Hypothesis / aims of study
Only around half of all clinical trial succeed in recruiting enough participants to meet the originally specified sample size. In case of problematic recruitment, other strategies may be chosen, such as recruiting participants through social media or lay press. However, applying a different recruitment strategy may lead to sampling bias. This may impair the interpretation of the intervention outcomes and the generalizability of the study results.
We conducted a Randomized Controlled Trial (RCT) comparing an app-based treatment for women with urinary incontinence with usual primary care. We recruited both incident and prevalent cases through general practitioners, but experienced sincere problems with recruitment. We therefore decided to expand to (social) media approaches. To allow a proper interpretation of the generalizability of the outcomes, we analyzed the impact of recruitment strategy on the baseline characteristics of the participants in this RCT.
Study design, materials and methods
We are performing a mixed-methods study on the impact of a mobile application for urinary incontinence in adult women. Part of the study is a pragmatic randomized-controlled non-inferiority trail. Patients were only recruited through GPs from July 2015 to June 2018 (both incident and prevalent cases) and through both (social) media and GPs from November 2017 to June 2018.
The (social) media campaign consisted of interviews in regional newspapers spread through LinkedIn, Facebook and Twitter, interviews on national and regional radio and local broadcasting and directed advertisements on Facebook in the study region.
We collected characteristics through an online questionnaire, and during a baseline visit, consisting of medical history taking and a physical examination.
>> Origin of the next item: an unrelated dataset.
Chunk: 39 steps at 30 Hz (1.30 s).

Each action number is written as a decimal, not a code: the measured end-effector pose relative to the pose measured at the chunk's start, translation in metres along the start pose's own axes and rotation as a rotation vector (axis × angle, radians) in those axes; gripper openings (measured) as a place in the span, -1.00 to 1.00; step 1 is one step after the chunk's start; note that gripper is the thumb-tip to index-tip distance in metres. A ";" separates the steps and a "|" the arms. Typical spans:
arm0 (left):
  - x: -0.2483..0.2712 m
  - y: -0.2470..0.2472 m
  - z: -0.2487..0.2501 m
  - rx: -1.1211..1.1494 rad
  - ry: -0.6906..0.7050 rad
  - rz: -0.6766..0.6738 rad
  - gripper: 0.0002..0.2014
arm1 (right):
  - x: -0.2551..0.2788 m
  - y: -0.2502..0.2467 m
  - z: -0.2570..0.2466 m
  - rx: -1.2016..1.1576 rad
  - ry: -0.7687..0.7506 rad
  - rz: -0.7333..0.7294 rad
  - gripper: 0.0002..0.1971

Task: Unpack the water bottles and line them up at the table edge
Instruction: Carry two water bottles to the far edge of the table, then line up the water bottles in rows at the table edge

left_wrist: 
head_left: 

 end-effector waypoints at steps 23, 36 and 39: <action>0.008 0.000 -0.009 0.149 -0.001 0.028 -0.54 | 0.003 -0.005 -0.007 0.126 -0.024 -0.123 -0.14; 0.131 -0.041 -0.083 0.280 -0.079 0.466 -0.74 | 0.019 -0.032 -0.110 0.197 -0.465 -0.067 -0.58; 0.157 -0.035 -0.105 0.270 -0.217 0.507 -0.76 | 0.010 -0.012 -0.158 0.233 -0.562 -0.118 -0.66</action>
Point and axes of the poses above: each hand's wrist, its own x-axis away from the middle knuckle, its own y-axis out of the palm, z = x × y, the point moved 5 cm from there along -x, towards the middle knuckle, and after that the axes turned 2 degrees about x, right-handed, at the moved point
The questionnaire assessed impact of incontinence symptoms (ICIQ-UI-SF questionnaire), quality of life (the EQ-5D-5L including the EQ-VAS) and disease specific quality of life (ICIQ-LUTS-QoL).
Analyses were performed on complete cases without imputation of missing data, because the number of missing values on baseline was expected to be limited.
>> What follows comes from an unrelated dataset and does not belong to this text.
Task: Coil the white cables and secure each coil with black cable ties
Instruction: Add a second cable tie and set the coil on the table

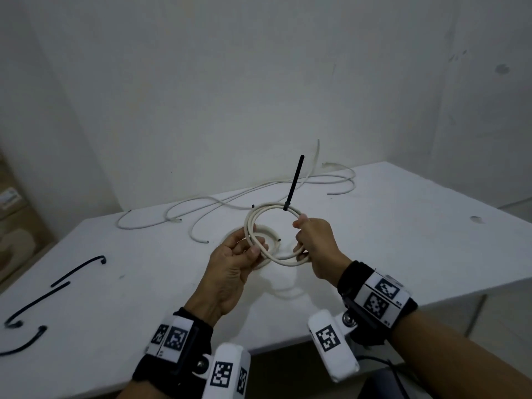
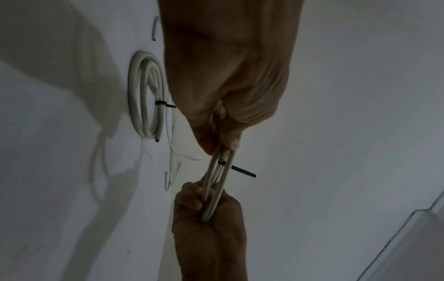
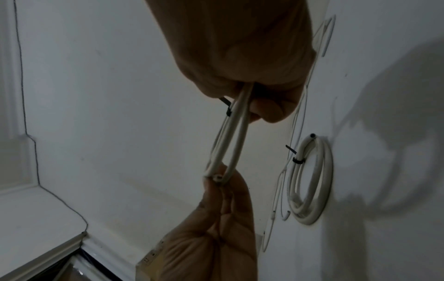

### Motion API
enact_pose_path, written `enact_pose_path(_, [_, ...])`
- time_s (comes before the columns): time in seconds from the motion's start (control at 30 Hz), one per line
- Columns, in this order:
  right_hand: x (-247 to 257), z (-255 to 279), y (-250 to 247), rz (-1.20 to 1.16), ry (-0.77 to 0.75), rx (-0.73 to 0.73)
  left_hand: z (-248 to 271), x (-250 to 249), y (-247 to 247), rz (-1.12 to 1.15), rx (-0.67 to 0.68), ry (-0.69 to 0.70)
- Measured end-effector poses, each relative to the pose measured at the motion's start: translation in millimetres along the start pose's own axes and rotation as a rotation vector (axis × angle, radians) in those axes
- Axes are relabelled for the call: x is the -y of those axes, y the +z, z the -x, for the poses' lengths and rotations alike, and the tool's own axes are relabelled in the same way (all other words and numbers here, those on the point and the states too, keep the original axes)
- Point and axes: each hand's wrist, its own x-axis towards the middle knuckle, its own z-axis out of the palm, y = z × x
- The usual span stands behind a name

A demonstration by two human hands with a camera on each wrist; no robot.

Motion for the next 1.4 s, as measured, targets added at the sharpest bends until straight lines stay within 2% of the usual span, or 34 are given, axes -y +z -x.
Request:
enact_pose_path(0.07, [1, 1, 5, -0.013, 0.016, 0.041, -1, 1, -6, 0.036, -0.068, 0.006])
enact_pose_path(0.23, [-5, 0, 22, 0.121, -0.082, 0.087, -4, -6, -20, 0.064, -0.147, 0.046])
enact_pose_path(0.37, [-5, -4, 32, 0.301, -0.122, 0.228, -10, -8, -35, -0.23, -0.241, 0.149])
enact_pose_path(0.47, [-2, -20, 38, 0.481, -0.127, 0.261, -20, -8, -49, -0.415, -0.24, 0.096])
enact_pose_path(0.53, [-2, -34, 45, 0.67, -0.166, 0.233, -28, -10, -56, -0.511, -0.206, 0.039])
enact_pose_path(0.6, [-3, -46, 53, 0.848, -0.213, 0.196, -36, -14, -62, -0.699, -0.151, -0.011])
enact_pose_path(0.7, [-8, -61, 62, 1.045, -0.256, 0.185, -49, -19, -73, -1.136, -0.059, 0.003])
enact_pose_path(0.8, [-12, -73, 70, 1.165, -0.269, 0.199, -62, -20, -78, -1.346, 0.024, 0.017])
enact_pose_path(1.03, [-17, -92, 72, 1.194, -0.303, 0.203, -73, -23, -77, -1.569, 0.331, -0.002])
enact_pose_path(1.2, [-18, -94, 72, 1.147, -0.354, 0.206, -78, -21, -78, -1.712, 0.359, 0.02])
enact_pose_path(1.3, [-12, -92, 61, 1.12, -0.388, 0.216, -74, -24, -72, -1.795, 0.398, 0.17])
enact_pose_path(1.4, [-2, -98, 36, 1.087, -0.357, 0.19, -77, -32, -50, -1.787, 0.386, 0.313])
Baseline characteristics of subjects in the three recruitment groups (incident cases, prevalent cases, social media recruitment) were compared using ANOVA or Kruskal-Wallis tests, depending on distribution of the data, for continuous data and with Chi-square tests for categorical data. A Bonferroni correction was applied to control for multiple comparisons. In case of a significant difference, a post-hoc test was performed to identify which recruitment groups differed.
Results
Two-hundred-sixty-two subjects were randomized of which 256 (98%) subjects had complete baseline data and were included for this analysis. Of these, 120 were incident cases, 28 were prevalent cases and 108 were recruited through (social) media. Univariate between group comparisons showed only difference for age (Table 1, F=9.0, df =2, p<0.001). Post-hoc analyses showed that patients recruited through (social) media were significantly older than incident cases (mean difference 6.1 years (95% CI 2.5 to 9.7)) but that prevalent cases did not differ from the other two groups. No differences were found between groups in BMI, gynecological history and status, incontinence complaints, duration of incontinence and quality of life.
Interpretation of results
In this RCT on treatment of female urinary incontinence we found that samples recruited with different strategies were to a large extend comparable. Women included through the social media campaign were considerably older than women invited through general practices. However, this difference in age was not reflected in differences in age related outcomes such as symptom severity, type of urinary incontinence, menopausal status and quality of life.